Requirement »
Scan the following data for lines with "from" and state how many there are, as a number only.
##### Collected data
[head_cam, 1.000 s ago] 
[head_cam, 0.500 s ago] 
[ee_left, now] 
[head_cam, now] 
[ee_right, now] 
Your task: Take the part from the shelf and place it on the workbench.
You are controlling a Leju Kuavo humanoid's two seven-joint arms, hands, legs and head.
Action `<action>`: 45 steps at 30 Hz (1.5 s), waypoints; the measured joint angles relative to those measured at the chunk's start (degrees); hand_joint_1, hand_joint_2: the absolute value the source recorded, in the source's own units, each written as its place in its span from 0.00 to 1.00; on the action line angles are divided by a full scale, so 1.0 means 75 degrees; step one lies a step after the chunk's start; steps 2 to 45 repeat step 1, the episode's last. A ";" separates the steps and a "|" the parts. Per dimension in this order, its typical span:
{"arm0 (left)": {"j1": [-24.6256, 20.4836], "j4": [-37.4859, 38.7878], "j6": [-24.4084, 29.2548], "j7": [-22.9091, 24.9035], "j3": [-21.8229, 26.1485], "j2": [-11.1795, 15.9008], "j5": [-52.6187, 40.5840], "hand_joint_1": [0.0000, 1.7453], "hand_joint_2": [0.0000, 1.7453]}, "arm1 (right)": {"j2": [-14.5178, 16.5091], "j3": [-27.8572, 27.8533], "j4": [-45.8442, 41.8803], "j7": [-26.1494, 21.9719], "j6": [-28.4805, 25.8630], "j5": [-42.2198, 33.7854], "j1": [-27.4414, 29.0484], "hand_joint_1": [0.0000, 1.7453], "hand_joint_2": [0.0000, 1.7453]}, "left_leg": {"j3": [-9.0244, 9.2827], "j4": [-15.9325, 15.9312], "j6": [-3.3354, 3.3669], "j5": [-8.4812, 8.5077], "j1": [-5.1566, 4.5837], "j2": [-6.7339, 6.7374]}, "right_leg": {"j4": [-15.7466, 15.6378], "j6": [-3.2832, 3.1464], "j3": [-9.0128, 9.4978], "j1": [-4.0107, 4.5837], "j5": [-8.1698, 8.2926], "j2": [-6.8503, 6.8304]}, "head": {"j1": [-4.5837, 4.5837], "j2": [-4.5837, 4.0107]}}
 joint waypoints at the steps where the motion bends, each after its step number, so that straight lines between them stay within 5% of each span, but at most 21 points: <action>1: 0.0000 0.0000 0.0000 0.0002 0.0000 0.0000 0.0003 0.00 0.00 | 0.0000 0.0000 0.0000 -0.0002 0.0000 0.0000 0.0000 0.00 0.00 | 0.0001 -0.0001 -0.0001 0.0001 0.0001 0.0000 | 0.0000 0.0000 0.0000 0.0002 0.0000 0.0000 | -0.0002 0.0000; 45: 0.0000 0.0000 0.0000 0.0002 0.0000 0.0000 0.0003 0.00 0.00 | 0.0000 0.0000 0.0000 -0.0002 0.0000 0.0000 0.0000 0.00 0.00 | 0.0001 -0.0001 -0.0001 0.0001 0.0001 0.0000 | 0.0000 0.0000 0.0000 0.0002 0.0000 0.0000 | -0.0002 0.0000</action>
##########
Finished task »
2